In the same breath, the functional value of the acquired mathematical knowhow cannot be underestimated, but rather, it needs to be extended and perfected by exposing the learners to real-life situations; keeping the learner abreast with the current mathematical demands and expectations in the world around him/her, through field studies, class excursions etcetera. This exposes the learners to a broad spectrum of mathematical specialties in the real world of saying business, politics, art etcetera refining their focus and appreciation of the usefulness of mathematics. Ensuring a sustainable and conducive math learning environment where social dynamics thrive, thus triggering mathematical argumentations based on an individual learner’s intellectual autonomy and ultimately results in mathematical empowerment (Opolot-Okulut, 2010, p. 1).

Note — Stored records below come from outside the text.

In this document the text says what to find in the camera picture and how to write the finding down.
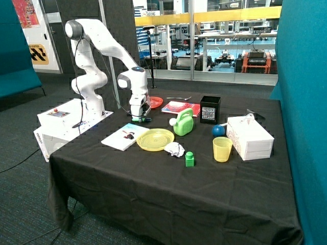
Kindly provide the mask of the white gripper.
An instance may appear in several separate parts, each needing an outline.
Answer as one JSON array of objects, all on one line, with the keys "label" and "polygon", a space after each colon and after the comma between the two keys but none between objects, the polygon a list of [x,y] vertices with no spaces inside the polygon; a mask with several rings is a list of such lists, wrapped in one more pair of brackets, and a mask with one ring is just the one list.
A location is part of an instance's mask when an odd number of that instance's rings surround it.
[{"label": "white gripper", "polygon": [[150,97],[146,94],[132,94],[129,101],[133,118],[146,116],[151,111]]}]

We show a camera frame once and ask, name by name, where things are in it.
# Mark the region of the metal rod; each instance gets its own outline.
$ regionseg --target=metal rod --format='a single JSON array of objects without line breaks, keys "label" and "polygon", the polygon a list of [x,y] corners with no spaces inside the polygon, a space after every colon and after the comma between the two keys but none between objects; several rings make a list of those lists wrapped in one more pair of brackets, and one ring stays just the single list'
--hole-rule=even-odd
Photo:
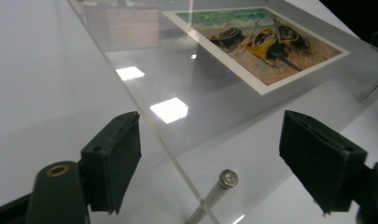
[{"label": "metal rod", "polygon": [[361,103],[367,97],[369,97],[378,88],[378,80],[371,85],[371,87],[366,90],[357,100]]},{"label": "metal rod", "polygon": [[[223,170],[218,176],[218,181],[216,184],[206,195],[204,203],[209,208],[212,208],[229,189],[234,188],[237,184],[238,175],[232,170]],[[205,211],[200,205],[191,215],[186,224],[197,224],[203,219],[203,217],[205,217]]]}]

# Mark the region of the screw head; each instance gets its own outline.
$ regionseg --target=screw head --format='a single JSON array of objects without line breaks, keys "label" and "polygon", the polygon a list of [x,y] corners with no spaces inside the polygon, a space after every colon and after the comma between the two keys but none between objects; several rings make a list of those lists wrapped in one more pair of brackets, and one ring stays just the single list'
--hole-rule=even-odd
[{"label": "screw head", "polygon": [[219,184],[223,189],[232,189],[238,184],[238,175],[232,170],[223,170],[219,176]]}]

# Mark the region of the white photo border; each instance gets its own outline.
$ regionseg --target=white photo border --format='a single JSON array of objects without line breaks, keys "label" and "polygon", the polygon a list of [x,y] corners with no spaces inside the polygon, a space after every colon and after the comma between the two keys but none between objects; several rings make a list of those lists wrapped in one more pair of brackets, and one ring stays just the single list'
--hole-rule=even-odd
[{"label": "white photo border", "polygon": [[[252,73],[247,71],[243,66],[241,66],[238,62],[236,62],[233,58],[231,58],[228,54],[223,52],[218,46],[210,42],[205,36],[200,34],[200,32],[197,32],[190,24],[183,21],[180,17],[178,17],[177,13],[193,13],[193,12],[201,12],[201,11],[223,11],[223,10],[240,10],[240,9],[256,9],[256,8],[263,8],[270,12],[272,12],[274,15],[278,16],[279,18],[290,22],[294,26],[302,29],[304,32],[306,32],[309,35],[312,35],[319,40],[325,42],[326,44],[336,48],[341,52],[341,54],[336,55],[322,63],[318,63],[312,67],[309,67],[303,71],[300,71],[299,73],[286,77],[282,80],[279,80],[275,82],[274,84],[271,84],[269,86],[265,85],[263,82],[261,82],[258,78],[256,78]],[[289,18],[283,16],[282,14],[268,8],[268,7],[235,7],[235,8],[218,8],[218,9],[202,9],[202,10],[179,10],[179,11],[163,11],[162,12],[167,18],[169,18],[171,21],[173,21],[180,29],[185,31],[191,38],[193,38],[195,41],[197,41],[200,45],[202,45],[205,49],[207,49],[209,52],[211,52],[216,58],[218,58],[222,63],[224,63],[226,66],[232,70],[238,77],[240,77],[243,81],[245,81],[249,86],[251,86],[254,90],[256,90],[260,95],[264,95],[270,91],[274,91],[280,87],[285,86],[286,84],[297,80],[301,77],[304,77],[315,70],[324,67],[330,63],[333,63],[337,60],[340,60],[341,58],[347,56],[350,54],[349,51],[346,49],[343,49],[334,43],[331,43],[324,37],[308,30],[307,28],[297,24],[296,22],[290,20]]]}]

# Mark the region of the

Although the basic tenet of the behaviorist perspective asserts that learning is nothing more than the acquisition of new behavior (Jim, 2008, p.1), it is indisputable that even such learning is largely dependent on one’s intrinsic motivations, tastes, preferences, and inclinations. Therefore, in as much as the educator may please to condition a certain math behavioral pattern in a learner behavioral standing through the employment of various types of reinforcements- feedback, reward, and punishment – the learner’s innate dispositions should always be kept in focus, to ensure a fair learning process in which the learner’s autonomy would be upheld in doing that which he/she is good at; which is the true mark of a conducive learning environment. This underscores the necessity of engaging the students actively in the learning process, thus, the teacher should tailor his/her instructional strategies in embracing both hands-on and minds-on problem-solving approaches (Taplin, 2011, p. 1).

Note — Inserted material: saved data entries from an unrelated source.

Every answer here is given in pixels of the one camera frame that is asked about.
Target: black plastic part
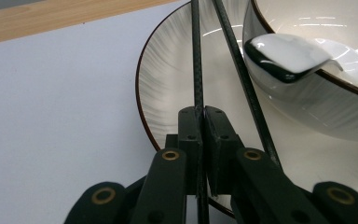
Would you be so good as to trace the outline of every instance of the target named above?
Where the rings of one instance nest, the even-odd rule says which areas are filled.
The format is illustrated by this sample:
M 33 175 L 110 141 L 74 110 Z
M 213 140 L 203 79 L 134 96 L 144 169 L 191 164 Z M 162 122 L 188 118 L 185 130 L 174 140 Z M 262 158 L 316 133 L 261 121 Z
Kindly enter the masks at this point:
M 186 193 L 196 195 L 199 184 L 199 160 L 201 157 L 202 139 L 198 127 L 197 113 L 194 106 L 179 111 L 178 148 L 187 155 Z
M 323 182 L 313 189 L 315 203 L 331 223 L 358 223 L 358 192 L 335 183 Z
M 212 195 L 231 194 L 235 179 L 232 165 L 243 144 L 224 111 L 205 106 L 204 141 Z
M 165 148 L 175 147 L 178 148 L 178 135 L 177 134 L 167 134 L 165 137 Z
M 127 208 L 123 186 L 103 182 L 87 189 L 68 214 L 65 224 L 125 223 Z
M 282 169 L 281 162 L 278 157 L 277 150 L 272 141 L 272 136 L 269 132 L 269 126 L 264 118 L 261 105 L 258 102 L 257 95 L 255 94 L 255 88 L 252 84 L 252 80 L 249 76 L 248 69 L 246 68 L 245 62 L 242 58 L 240 48 L 238 47 L 237 39 L 232 31 L 231 24 L 228 19 L 225 7 L 221 0 L 213 0 L 213 5 L 222 26 L 223 33 L 225 35 L 228 48 L 231 52 L 231 57 L 234 61 L 235 67 L 237 68 L 238 75 L 241 80 L 243 91 L 245 92 L 247 102 L 251 109 L 255 126 L 258 130 L 261 143 L 263 148 L 272 161 Z
M 209 197 L 203 159 L 203 108 L 190 106 L 179 111 L 178 148 L 187 155 L 186 193 L 197 195 L 199 223 L 209 223 Z
M 260 218 L 248 198 L 231 195 L 230 204 L 238 224 L 260 223 Z
M 237 160 L 242 196 L 252 202 L 262 223 L 328 223 L 263 151 L 241 148 Z
M 144 186 L 144 182 L 146 180 L 146 176 L 132 183 L 128 187 L 126 187 L 126 208 L 128 209 L 128 218 L 127 223 L 130 222 L 130 217 L 132 217 L 133 210 L 136 207 L 138 202 L 139 194 L 141 193 L 142 187 Z
M 155 155 L 131 224 L 179 224 L 186 220 L 186 154 L 166 148 Z

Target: black rod
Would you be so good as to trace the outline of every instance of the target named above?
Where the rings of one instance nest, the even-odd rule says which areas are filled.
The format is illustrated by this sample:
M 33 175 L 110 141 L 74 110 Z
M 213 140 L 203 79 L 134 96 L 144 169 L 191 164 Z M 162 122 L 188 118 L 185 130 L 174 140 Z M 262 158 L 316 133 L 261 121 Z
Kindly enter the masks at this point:
M 220 25 L 222 26 L 223 33 L 225 34 L 228 48 L 231 52 L 231 57 L 235 63 L 235 67 L 237 68 L 238 75 L 240 76 L 242 88 L 245 91 L 249 107 L 251 108 L 255 126 L 258 130 L 264 151 L 269 155 L 272 161 L 282 169 L 277 150 L 269 132 L 269 126 L 266 123 L 266 119 L 264 118 L 257 95 L 255 94 L 255 88 L 242 58 L 237 39 L 232 31 L 225 7 L 221 0 L 213 0 L 213 5 L 216 10 L 217 17 L 219 18 Z
M 203 88 L 202 88 L 202 63 L 201 63 L 201 43 L 200 43 L 200 8 L 199 1 L 191 1 L 191 21 L 192 21 L 192 42 L 193 42 L 193 78 L 194 78 L 194 105 L 196 118 L 201 134 L 203 133 Z M 204 166 L 203 144 L 200 143 L 199 167 L 198 167 L 198 219 L 199 224 L 209 223 L 209 204 L 206 171 Z

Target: ceramic bowl
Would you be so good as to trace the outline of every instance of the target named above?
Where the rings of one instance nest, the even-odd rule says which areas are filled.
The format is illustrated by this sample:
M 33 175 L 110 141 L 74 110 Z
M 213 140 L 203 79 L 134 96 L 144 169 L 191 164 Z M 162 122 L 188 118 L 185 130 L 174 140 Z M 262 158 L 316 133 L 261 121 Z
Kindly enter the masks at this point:
M 250 1 L 245 13 L 243 42 L 274 33 L 313 41 L 335 60 L 348 58 L 349 52 L 357 57 L 340 62 L 343 66 L 354 65 L 344 67 L 344 71 L 325 65 L 294 83 L 283 83 L 244 53 L 254 83 L 283 114 L 318 132 L 358 141 L 358 81 L 348 78 L 358 76 L 358 3 Z M 285 50 L 280 51 L 281 57 L 286 57 Z

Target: black mechanical linkage
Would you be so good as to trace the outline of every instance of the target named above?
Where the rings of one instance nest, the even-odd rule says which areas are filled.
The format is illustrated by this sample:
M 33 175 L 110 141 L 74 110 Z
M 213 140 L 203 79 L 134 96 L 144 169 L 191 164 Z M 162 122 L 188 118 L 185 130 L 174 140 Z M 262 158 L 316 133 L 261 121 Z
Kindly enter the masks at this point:
M 211 193 L 231 195 L 238 223 L 358 224 L 355 190 L 334 182 L 317 184 L 312 193 L 297 187 L 265 152 L 242 144 L 224 111 L 205 107 L 203 135 L 194 106 L 180 111 L 179 122 L 179 134 L 167 135 L 146 177 L 126 189 L 109 182 L 91 187 L 65 224 L 185 223 L 186 195 L 198 190 L 200 140 L 208 148 Z

Keeping the learner’s innate dispositions in proper perspective during the teaching process would always ensure a conducive and accommodating math class environment which ultimately; inspires and motivates the learner, sustains proactive learner attention, and enhances the learner’s memory in information retention. Student progress in the learning/instruction process should be assessed using a tentatively structured plan, which would incorporate both the standardized grading system and the spontaneous continuous assessment in the course of instruction (Tall, and Watson, 2000, p. 1).
Conclusion
From the preceding exposition, it is evident that educators can create a conducive math learning environment not only by considering the basic educational pedagogies but also taking into account the learner’s innate endowments, personal dispositions, and the utility value of math knowhow to the learner and the world at large– when drawing the mathematics curriculum, schemes of work, lesson plans and in the actual instruction process. For instance, in this learner-centered approach, the teacher should exhibit personal attributes which qualify him/her to be sociable, build on the learner’s prior knowledge and experiences when teaching, treat mistakes as natural parts of the learning process, encourage students to ask questions without embarrassment and encourage students to work collaboratively and help one another.
Reference List
Aggarwal, C. (1996). Principles, Methods and Techniques of Teaching. New Delhi. Vikas Publishing House pvt ltd.

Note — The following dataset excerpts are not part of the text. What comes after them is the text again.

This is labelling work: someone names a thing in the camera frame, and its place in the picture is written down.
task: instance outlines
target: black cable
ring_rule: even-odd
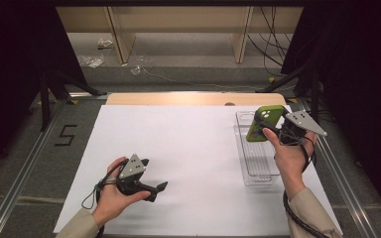
[[[312,152],[312,156],[311,156],[311,161],[314,162],[314,166],[317,165],[317,153],[315,152],[315,143],[314,141],[311,140],[311,138],[308,138],[308,137],[304,137],[305,139],[307,139],[308,141],[310,141],[312,143],[312,146],[314,147],[314,151]]]
[[[270,38],[268,39],[268,43],[269,43],[269,41],[271,39],[271,35],[272,35],[274,37],[274,39],[275,39],[276,45],[281,48],[280,42],[278,41],[277,36],[275,35],[275,15],[276,15],[276,12],[277,12],[277,8],[276,7],[272,7],[271,9],[272,9],[272,25],[270,25],[266,15],[265,15],[265,12],[264,12],[263,8],[261,7],[262,15],[264,16],[264,19],[265,19],[265,21],[267,23],[267,26],[268,26],[269,30],[270,30]],[[280,48],[277,48],[277,52],[280,55],[281,60],[284,60],[283,57],[281,56]]]
[[[272,57],[270,57],[266,52],[262,51],[252,40],[252,38],[250,38],[250,35],[247,35],[247,38],[249,39],[249,41],[252,43],[252,45],[256,48],[256,50],[258,50],[264,57],[267,57],[269,60],[272,60],[274,63],[276,63],[277,65],[279,66],[283,66],[282,63],[276,61],[275,59],[273,59]]]
[[[287,34],[284,34],[284,36],[286,36],[287,40],[289,40],[289,43],[292,41],[290,40],[289,36],[287,36]]]
[[[305,139],[308,139],[314,145],[314,142],[310,138],[305,137]],[[308,152],[306,151],[305,146],[300,145],[300,147],[302,148],[302,152],[305,155],[305,159],[306,159],[305,166],[304,166],[304,168],[302,170],[302,172],[304,172],[305,169],[308,167],[310,161],[309,161],[309,155],[308,155]],[[313,155],[315,155],[315,161],[314,161],[314,164],[315,164],[316,163],[315,145],[314,145],[314,152],[312,153],[312,156]],[[306,224],[302,219],[300,219],[293,212],[292,208],[289,205],[289,198],[288,198],[287,193],[286,193],[285,190],[284,190],[284,194],[283,194],[283,203],[284,203],[284,208],[287,211],[287,214],[289,214],[289,216],[296,222],[296,224],[298,224],[300,227],[302,227],[303,229],[305,229],[306,231],[308,231],[310,234],[312,234],[313,236],[315,236],[317,238],[328,238],[327,236],[323,235],[319,231],[317,231],[317,230],[313,229],[312,227],[310,227],[310,225]]]
[[[111,169],[107,174],[106,176],[98,183],[94,186],[94,189],[92,190],[91,194],[88,195],[81,203],[81,206],[82,208],[85,208],[85,209],[91,209],[93,206],[94,206],[94,199],[92,200],[92,203],[91,203],[91,206],[90,207],[86,207],[84,205],[85,201],[91,197],[93,194],[95,194],[95,196],[97,197],[98,195],[98,198],[99,198],[99,192],[103,190],[104,186],[105,186],[105,182],[107,181],[107,178],[109,178],[109,176],[114,172],[114,170],[116,170],[117,168],[119,168],[120,166],[124,166],[128,163],[128,159],[120,162],[119,164],[117,164],[113,169]]]
[[[121,161],[119,162],[116,166],[114,166],[110,172],[107,173],[107,175],[96,185],[97,188],[99,188],[99,190],[95,193],[95,200],[96,202],[98,203],[98,201],[100,200],[100,192],[103,190],[104,186],[106,185],[106,181],[107,179],[109,178],[109,176],[114,172],[114,170],[116,170],[117,168],[119,167],[124,167],[126,164],[128,164],[129,160],[126,159],[124,161]],[[104,225],[98,230],[98,233],[97,235],[95,236],[95,238],[100,238],[103,236],[103,233],[104,233]]]
[[[290,215],[290,217],[298,224],[301,226],[303,229],[311,233],[313,236],[318,237],[318,238],[328,238],[327,236],[323,235],[322,233],[314,230],[311,228],[308,224],[306,224],[303,220],[301,220],[293,211],[292,208],[289,205],[289,198],[287,197],[287,193],[284,191],[283,194],[283,203],[284,203],[284,208],[287,211],[287,214]]]
[[[310,40],[308,40],[304,45],[302,45],[299,48],[299,50],[296,52],[295,59],[294,59],[295,67],[298,67],[297,61],[298,61],[298,57],[299,57],[300,53],[305,49],[305,47],[310,45],[314,41],[314,39],[316,39],[319,35],[320,35],[320,33],[315,34]]]
[[[265,47],[265,52],[267,52],[267,49],[268,49],[268,46],[269,46],[269,39],[268,39],[267,45],[266,45],[266,47]],[[274,76],[283,77],[283,75],[275,74],[275,73],[271,72],[271,71],[268,69],[268,67],[267,67],[267,65],[266,65],[266,61],[265,61],[265,55],[264,55],[264,60],[263,60],[263,62],[264,62],[264,68],[265,68],[265,70],[267,70],[267,72],[269,72],[271,75],[274,75]]]
[[[259,33],[259,37],[261,37],[261,39],[264,40],[264,42],[268,43],[267,40],[262,36],[262,34]],[[272,44],[272,43],[268,43],[268,44],[273,46],[273,47],[280,48],[281,50],[284,50],[284,51],[288,50],[287,48],[284,48],[284,47],[281,47],[281,46],[277,46],[277,45]]]

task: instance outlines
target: table
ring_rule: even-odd
[[[230,102],[236,106],[223,106]],[[107,223],[106,234],[288,235],[281,179],[270,186],[245,186],[233,132],[236,111],[284,103],[279,94],[110,95],[100,110],[55,231],[80,208],[93,181],[121,148],[126,155],[136,152],[150,159],[143,183],[167,179],[169,185],[154,203],[136,203]],[[313,166],[304,177],[337,224]]]

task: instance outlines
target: hand
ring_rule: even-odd
[[[306,162],[302,148],[300,146],[281,145],[277,135],[270,129],[264,128],[262,132],[275,148],[275,163],[283,179],[287,196],[289,200],[292,200],[299,191],[306,187],[302,177],[303,167]],[[317,136],[311,131],[308,131],[305,137],[311,139],[314,143],[317,140]],[[305,140],[304,146],[310,157],[314,152],[313,143]]]
[[[122,157],[114,161],[108,167],[107,172],[110,172],[117,164],[125,159],[125,157]],[[120,168],[112,172],[109,177],[117,177],[119,173]],[[117,189],[116,184],[105,185],[103,191],[101,192],[97,207],[92,212],[92,216],[94,217],[98,228],[101,228],[107,221],[119,216],[128,205],[145,199],[150,194],[151,192],[149,191],[140,191],[132,195],[124,195],[119,191],[119,189]]]

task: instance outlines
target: person's left hand
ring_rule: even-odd
[[[110,172],[117,164],[126,160],[125,157],[115,160],[107,169]],[[115,178],[119,175],[120,168],[116,169],[109,176]],[[145,199],[151,194],[149,191],[139,191],[132,195],[124,195],[116,187],[116,184],[107,184],[101,192],[97,207],[92,212],[98,228],[101,228],[107,221],[119,216],[130,204]]]

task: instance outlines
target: sleeve
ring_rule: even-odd
[[[292,211],[311,228],[327,237],[342,237],[342,233],[336,228],[326,210],[309,188],[306,187],[297,193],[292,201],[289,202],[289,205]],[[292,237],[314,237],[293,221],[291,217],[288,217],[288,219]]]
[[[94,238],[98,233],[97,223],[88,210],[82,208],[61,230],[57,238]]]

Jim, A. (2008). Educational theories. Web.
Opolot-Okulut, C. (2010). Classroom learning environment and motivation towards mathematics among secondary school students. Web.
Tall, D. and Watson, F.R. (2000). Computing languages for the mathematics classroom.
Taplin, M. (2011). Creating A Safe, Supportive Math Classroom. Web.
Yackel, E. (2000). Creating a Mathematics Classroom Environment that Foster The Development of Mathematical Argumentation. Web.